A.M. Best Co. has lowered the financial strength rating for PAULA Insurance Co. of Pasadena, Calif., to B- (Fair) from B (Fair) and placed the company under review with developing implications.
The rating action reflects PAULA’s increased underwriting leverage position through year-end 2000. For the third year in a row, adverse development on prior year’s loss reserves severely dampened the company’s underwriting performance, culminating in a net loss for the year.
Additionally, the company’s policyholder surplus level has dropped nearly 65 percent since year-end 1998. While PAULA has significantly cut its premium production, over this same timeframe by using stricter pricing standards and exiting certain markets, net premium leverage remains very high.

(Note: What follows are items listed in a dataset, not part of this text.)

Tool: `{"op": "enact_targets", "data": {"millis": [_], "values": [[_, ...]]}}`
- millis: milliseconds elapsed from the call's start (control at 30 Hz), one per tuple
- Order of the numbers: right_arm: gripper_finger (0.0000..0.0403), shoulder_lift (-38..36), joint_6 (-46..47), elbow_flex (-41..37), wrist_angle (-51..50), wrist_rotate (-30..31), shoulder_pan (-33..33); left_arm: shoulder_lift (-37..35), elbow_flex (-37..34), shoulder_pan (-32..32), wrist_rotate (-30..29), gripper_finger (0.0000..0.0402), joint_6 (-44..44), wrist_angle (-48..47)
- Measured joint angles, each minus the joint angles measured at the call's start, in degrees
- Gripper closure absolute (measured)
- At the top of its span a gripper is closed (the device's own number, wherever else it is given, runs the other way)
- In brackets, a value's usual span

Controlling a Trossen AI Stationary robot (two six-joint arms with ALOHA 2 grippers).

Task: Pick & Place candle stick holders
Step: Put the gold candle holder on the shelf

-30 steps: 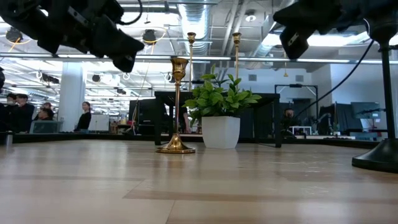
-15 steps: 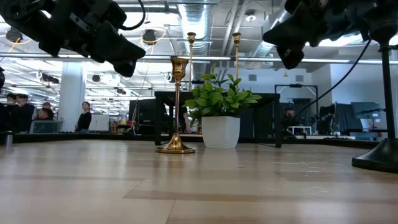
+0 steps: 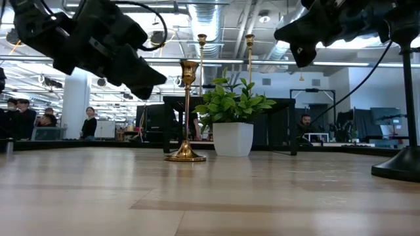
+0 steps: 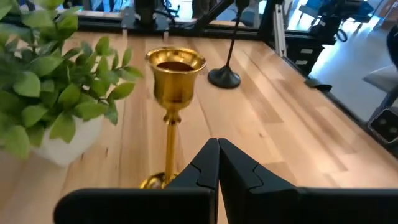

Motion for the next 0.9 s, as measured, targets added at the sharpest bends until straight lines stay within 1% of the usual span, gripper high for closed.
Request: {"op": "enact_targets", "data": {"millis": [133, 267, 367, 700, 900], "values": [[0.0403, -0.02, -1.67, 0.00, -0.08, -0.02, 0.01, 2.32, 0.00, 0.04, -1.17, 0.0397, 0.25, 0.46], [0.0403, -0.02, -1.66, 0.00, -0.09, 0.13, 0.02, 2.97, 0.02, 0.04, -2.14, 0.0397, 0.19, 0.60], [0.0403, -0.02, -1.66, 0.00, 0.11, 1.32, 0.04, 2.91, 0.00, 0.04, -4.14, 0.0397, -0.25, 0.29], [0.0403, -0.02, -1.66, 0.00, 0.93, 2.34, 0.04, 2.91, 0.00, 0.12, -4.52, 0.0397, 0.69, 0.63], [0.0403, -0.01, -1.66, 0.00, 0.67, 2.29, 0.20, 2.89, 0.00, 0.02, -6.31, 0.0397, 1.50, 1.41]]}}
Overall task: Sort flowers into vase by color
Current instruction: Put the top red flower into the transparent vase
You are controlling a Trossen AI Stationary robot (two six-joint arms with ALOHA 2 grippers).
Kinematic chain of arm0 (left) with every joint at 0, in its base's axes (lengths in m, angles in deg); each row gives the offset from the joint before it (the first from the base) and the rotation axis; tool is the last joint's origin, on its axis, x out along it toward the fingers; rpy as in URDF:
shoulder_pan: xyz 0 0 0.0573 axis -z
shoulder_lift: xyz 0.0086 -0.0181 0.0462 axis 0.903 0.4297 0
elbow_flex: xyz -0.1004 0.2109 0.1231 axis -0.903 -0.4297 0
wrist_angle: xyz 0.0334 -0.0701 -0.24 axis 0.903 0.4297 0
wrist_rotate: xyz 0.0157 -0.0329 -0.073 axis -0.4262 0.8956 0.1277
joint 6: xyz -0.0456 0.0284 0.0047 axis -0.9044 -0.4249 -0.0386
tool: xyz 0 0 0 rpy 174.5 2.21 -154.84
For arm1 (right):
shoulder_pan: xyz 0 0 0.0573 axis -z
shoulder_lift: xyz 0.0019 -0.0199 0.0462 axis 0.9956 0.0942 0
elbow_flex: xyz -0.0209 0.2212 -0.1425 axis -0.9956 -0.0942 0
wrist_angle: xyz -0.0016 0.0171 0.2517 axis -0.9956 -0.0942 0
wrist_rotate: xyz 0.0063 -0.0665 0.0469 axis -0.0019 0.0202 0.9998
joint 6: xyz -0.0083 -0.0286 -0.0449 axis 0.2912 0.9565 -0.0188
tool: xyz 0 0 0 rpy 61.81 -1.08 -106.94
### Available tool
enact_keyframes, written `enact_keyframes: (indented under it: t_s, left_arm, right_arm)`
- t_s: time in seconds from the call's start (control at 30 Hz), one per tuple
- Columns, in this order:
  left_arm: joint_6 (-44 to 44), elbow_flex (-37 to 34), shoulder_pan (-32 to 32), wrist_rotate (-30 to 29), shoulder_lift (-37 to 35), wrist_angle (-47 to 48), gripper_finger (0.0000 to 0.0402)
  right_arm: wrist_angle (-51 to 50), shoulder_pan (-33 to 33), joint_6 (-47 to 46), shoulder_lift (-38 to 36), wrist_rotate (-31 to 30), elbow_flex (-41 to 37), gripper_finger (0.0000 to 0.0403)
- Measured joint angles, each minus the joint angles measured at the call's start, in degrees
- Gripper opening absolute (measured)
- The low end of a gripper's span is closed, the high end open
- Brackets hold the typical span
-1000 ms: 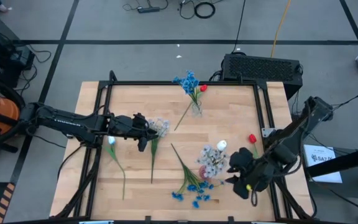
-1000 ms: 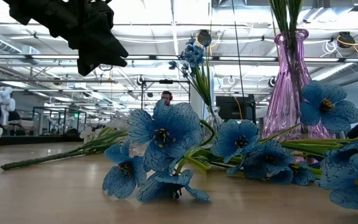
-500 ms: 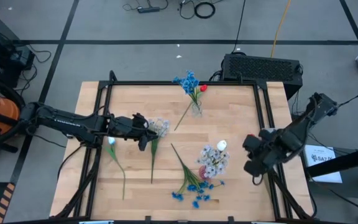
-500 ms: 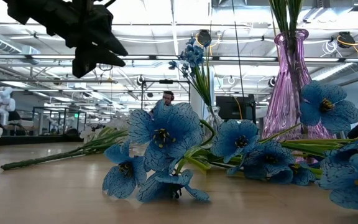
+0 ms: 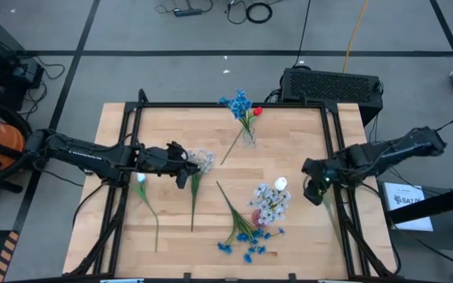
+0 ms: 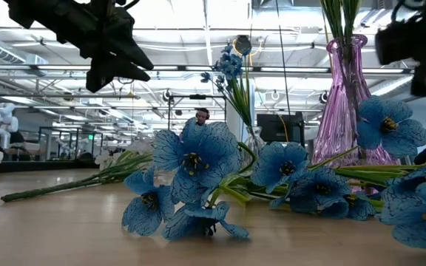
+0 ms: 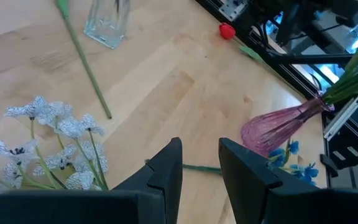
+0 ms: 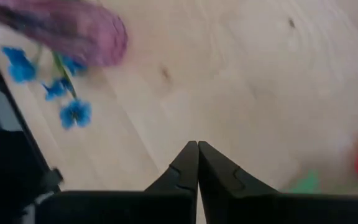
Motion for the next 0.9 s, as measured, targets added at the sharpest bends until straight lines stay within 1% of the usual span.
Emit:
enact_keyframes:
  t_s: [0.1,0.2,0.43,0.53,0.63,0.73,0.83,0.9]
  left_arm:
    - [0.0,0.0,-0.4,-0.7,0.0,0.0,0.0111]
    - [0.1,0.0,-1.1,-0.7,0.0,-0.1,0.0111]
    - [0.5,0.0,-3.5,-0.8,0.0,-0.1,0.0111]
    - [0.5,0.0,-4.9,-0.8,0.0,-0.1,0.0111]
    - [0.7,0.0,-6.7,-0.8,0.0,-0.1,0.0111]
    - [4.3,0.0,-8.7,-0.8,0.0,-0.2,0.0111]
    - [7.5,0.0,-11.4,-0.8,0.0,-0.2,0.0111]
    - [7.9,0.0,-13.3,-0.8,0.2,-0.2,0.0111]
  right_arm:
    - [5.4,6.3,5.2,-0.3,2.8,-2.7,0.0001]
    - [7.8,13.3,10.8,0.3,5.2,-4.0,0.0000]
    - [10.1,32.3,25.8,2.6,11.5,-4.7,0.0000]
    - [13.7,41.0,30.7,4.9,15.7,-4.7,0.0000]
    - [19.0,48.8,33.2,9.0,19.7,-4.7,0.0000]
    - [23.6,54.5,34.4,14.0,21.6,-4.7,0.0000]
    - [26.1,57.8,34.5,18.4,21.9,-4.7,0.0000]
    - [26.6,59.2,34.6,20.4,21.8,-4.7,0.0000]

Despite the continued deterioration of PAULA’s operations in 2000, management remains focused on target business and returning to profitability. Due to the company’s revised underwriting standards and price firming in the California workers’ compensation market, recent underwriting results have improved significantly.
The company retains a strong market presence in certain agribusiness markets and has refocused its business plans for more controlled growth. Also, PAULA’s underwriting expertise and service capabilities have been enhanced by PAULA Trading Company Insurance Agents and Brokers. This firm provides additional distribution capabilities and control of a substantial book of business in the improving California workers’ compensation market.
Management is considering several strategies to significantly bolster capitalization, including use of a variable rate quota share reinsurance program already in place. A.M. Best is currently reviewing management’s strategies to improve capitalization. The rating will remain under review until there is greater certainty concerning PAULA’s recapitalization plans.